Systematic Establishment of Robustness and Standards in Patient-Derived Xenograft Experiments and Analysis.

Autor: Evrard YA; Leidos Biomedical Research, Inc, Frederick National Laboratory for Cancer Research, Frederick, Maryland., Srivastava A; The Jackson Laboratory for Genomic Medicine, Farmington, Connecticut., Randjelovic J, Doroshow JH; Division of Cancer Treatment and Diagnosis, NCI, NIH, Bethesda, Maryland., Dean DA 2nd; Seven Bridges Genomics, Cambridge, Massachusetts., Morris JS; The University of Texas M.D. Anderson Cancer Center, Houston, Texas., Chuang JH; The Jackson Laboratory for Genomic Medicine, Farmington, Connecticut. jeff.chuang@jax.org.; University of Connecticut Health Center, Farmington, Connecticut.
Jazyk: angličtina
Zdroj: Cancer research [Cancer Res] 2020 Jun 01; Vol. 80 (11), pp. 2286-2297. Date of Electronic Publication: 2020 Mar 09.

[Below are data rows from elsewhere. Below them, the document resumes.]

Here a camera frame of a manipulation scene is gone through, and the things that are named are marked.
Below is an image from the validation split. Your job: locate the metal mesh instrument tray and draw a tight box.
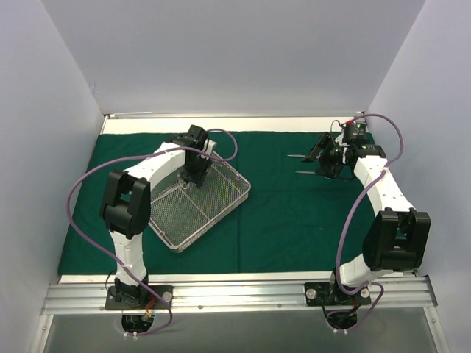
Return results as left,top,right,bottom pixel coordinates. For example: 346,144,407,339
149,162,251,253

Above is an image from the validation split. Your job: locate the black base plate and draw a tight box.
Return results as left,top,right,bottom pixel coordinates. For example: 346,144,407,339
105,285,174,310
304,282,372,307

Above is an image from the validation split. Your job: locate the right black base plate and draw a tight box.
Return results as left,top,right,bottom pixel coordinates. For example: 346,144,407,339
304,282,372,307

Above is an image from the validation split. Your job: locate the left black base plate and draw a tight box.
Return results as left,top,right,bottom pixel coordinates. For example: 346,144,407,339
105,285,174,310

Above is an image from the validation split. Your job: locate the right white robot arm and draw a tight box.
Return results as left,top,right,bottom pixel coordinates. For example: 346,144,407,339
302,132,431,304

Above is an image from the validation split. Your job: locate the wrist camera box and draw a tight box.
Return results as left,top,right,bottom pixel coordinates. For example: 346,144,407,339
202,139,217,155
342,121,367,144

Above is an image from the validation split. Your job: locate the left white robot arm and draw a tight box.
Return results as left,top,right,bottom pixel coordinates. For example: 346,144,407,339
100,125,216,308

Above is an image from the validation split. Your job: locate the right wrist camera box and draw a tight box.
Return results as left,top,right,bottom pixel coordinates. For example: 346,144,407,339
342,121,367,144

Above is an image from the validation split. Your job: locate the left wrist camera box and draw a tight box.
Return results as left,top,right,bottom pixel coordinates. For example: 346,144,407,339
202,139,217,155

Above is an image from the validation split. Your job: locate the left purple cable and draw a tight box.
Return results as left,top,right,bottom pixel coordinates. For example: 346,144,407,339
65,128,238,335

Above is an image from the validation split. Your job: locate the aluminium front rail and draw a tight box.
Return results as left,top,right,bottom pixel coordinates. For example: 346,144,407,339
41,271,437,315

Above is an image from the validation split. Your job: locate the green surgical drape cloth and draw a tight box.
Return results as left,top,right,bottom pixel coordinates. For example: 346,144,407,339
57,131,417,276

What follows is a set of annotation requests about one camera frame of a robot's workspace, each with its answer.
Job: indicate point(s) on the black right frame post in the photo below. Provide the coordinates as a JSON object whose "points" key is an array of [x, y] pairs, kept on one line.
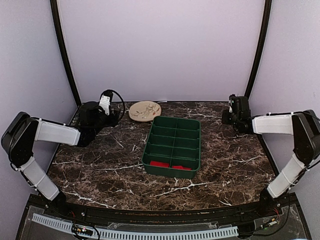
{"points": [[260, 47]]}

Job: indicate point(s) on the beige bird pattern plate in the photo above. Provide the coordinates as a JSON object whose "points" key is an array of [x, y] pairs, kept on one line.
{"points": [[144, 111]]}

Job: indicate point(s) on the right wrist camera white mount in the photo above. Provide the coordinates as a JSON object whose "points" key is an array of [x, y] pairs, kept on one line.
{"points": [[231, 102]]}

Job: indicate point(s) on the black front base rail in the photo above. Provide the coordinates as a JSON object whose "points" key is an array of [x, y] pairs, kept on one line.
{"points": [[239, 214]]}

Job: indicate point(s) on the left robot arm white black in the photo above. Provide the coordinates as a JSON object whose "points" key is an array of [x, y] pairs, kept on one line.
{"points": [[25, 131]]}

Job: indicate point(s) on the green divided plastic organizer tray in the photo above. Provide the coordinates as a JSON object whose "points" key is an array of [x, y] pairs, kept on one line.
{"points": [[176, 141]]}

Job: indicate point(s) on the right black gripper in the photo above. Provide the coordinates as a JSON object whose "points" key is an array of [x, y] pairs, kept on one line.
{"points": [[225, 119]]}

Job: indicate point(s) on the red sock plain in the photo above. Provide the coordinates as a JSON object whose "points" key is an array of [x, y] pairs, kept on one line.
{"points": [[181, 167]]}

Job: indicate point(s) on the white slotted cable duct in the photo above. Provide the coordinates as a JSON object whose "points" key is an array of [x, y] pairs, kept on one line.
{"points": [[133, 232]]}

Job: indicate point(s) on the red Santa sock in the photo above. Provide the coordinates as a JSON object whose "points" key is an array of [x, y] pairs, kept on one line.
{"points": [[159, 164]]}

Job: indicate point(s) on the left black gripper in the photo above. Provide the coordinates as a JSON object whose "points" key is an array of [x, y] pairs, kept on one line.
{"points": [[113, 121]]}

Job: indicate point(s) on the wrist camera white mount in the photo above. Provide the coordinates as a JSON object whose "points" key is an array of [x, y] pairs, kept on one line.
{"points": [[231, 102], [105, 101]]}

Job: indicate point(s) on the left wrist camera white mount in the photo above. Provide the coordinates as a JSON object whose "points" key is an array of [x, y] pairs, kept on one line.
{"points": [[105, 101]]}

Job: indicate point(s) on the black frame post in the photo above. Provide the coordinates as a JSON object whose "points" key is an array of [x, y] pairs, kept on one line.
{"points": [[63, 51], [260, 47]]}

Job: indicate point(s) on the black left frame post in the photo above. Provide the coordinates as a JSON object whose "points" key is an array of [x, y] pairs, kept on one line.
{"points": [[63, 51]]}

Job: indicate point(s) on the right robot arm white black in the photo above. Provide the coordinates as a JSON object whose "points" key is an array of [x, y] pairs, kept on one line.
{"points": [[302, 128]]}

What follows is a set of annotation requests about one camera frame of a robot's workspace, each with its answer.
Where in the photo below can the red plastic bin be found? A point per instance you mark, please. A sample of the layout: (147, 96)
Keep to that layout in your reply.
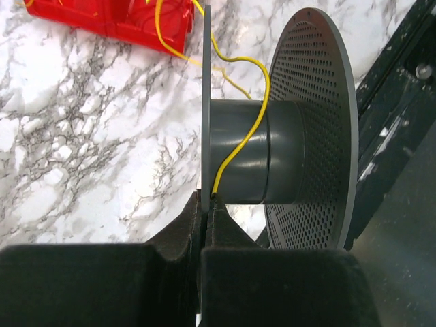
(131, 21)

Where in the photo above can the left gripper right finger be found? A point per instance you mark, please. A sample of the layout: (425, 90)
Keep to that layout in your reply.
(243, 284)

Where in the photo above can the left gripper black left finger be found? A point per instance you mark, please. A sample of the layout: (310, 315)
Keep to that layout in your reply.
(107, 284)

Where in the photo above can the grey cable spool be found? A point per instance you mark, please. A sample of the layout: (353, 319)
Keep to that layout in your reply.
(300, 154)

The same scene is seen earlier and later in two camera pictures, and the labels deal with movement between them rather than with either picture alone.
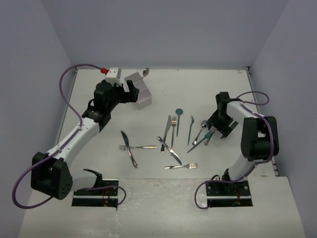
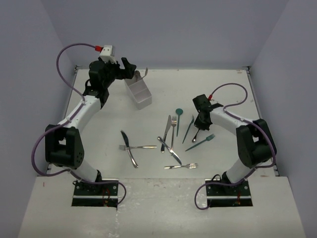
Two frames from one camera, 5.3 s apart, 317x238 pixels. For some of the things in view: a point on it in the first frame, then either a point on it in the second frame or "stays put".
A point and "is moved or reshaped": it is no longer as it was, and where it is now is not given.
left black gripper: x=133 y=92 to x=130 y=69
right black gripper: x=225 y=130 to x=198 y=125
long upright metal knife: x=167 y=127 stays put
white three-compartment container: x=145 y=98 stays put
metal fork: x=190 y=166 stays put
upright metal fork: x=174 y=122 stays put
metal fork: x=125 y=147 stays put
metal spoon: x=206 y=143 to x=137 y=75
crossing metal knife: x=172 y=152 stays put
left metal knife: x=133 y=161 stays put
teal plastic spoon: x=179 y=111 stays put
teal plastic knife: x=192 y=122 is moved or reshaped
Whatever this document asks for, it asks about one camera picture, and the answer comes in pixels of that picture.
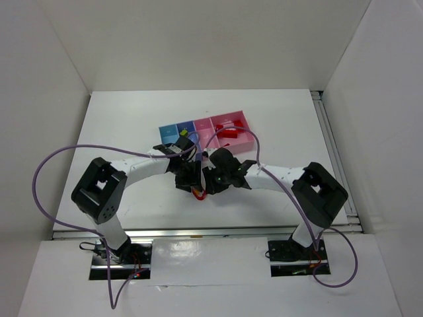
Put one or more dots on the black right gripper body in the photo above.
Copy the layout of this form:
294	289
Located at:
213	186

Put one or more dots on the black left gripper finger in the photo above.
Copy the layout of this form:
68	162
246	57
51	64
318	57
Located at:
197	175
184	183

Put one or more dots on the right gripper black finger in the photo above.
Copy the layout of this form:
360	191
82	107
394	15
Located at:
209	179
218	188

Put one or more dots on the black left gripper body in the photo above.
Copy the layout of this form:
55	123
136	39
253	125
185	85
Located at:
189	180

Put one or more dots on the red flower printed lego piece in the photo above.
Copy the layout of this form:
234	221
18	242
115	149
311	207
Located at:
199	195

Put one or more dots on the red stepped lego brick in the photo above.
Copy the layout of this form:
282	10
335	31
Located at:
229	133

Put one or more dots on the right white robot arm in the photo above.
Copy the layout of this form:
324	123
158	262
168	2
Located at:
316	194

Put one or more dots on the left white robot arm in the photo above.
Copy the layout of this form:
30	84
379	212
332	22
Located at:
99	191

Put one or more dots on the large pink plastic bin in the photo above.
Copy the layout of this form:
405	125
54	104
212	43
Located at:
245	141

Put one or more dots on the light blue plastic bin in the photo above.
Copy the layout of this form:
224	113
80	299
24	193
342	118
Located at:
168	134

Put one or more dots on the dark blue plastic bin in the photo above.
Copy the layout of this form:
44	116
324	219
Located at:
189	126

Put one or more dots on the small pink plastic bin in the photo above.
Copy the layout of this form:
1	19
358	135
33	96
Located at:
205	130

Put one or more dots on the aluminium rail front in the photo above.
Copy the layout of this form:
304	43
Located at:
247	231

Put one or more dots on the aluminium rail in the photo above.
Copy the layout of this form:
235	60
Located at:
247	231
350	207

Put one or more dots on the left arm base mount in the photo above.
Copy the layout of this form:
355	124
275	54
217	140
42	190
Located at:
138	260

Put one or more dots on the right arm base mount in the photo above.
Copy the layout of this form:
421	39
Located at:
288	259

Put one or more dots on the aluminium rail right side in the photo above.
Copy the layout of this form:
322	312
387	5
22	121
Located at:
350	207

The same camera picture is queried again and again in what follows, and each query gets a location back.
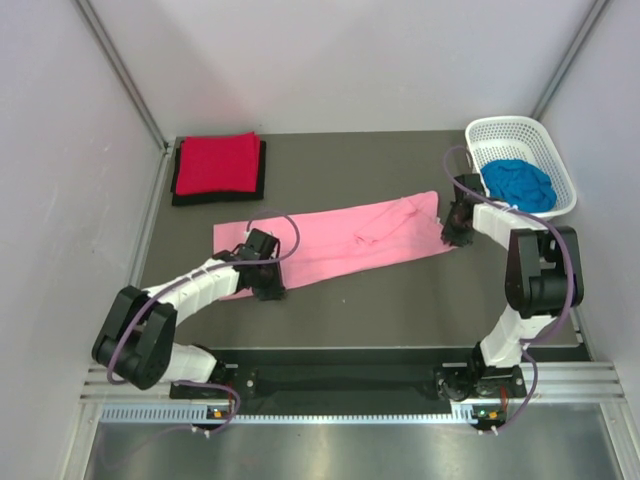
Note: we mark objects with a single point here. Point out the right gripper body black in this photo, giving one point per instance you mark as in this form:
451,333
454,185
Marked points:
460,234

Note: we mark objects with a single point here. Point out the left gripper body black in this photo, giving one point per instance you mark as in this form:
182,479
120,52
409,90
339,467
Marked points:
269,282

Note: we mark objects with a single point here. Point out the pink t shirt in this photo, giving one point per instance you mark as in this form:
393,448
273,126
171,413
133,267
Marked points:
339,242

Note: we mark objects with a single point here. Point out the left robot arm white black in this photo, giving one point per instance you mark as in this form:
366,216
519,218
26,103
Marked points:
137,340

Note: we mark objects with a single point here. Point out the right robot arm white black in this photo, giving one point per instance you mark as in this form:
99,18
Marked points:
543,281

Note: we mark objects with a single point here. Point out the blue t shirt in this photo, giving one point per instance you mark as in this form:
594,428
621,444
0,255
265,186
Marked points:
520,184

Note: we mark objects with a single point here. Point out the folded black t shirt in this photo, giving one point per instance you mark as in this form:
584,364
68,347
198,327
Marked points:
218,196

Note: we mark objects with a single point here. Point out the white plastic basket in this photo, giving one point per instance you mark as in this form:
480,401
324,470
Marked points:
523,138

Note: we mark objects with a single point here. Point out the folded red t shirt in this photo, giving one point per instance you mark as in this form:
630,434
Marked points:
212,165

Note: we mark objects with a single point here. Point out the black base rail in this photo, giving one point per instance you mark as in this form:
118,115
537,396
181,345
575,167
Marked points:
396,380

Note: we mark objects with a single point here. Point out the grey slotted cable duct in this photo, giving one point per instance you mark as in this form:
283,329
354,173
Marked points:
210,415

DOI: 10.1158/0008-5472.CAN-19-3101
Abstrakt: Patient-derived xenografts (PDX) are tumor-in-mouse models for cancer. PDX collections, such as the NCI PDXNet, are powerful resources for preclinical therapeutic testing. However, variations in experimental and analysis procedures have limited interpretability. To determine the robustness of PDX studies, the PDXNet tested temozolomide drug response for three prevalidated PDX models (sensitive, resistant, and intermediate) across four blinded PDX Development and Trial Centers using independently selected standard operating procedures. Each PDTC was able to correctly identify the sensitive, resistant, and intermediate models, and statistical evaluations were concordant across all groups. We also developed and benchmarked optimized PDX informatics pipelines, and these yielded robust assessments across xenograft biological replicates. These studies show that PDX drug responses and sequence results are reproducible across diverse experimental protocols. In addition, we share the range of experimental procedures that maintained robustness, as well as standardized cloud-based workflows for PDX exome-sequencing and RNA-sequencing analyses and for evaluating growth. SIGNIFICANCE: The PDXNet Consortium shows that PDX drug responses and sequencing results are reproducible across diverse experimental protocols, establishing the potential for multisite preclinical studies to translate into clinical trials.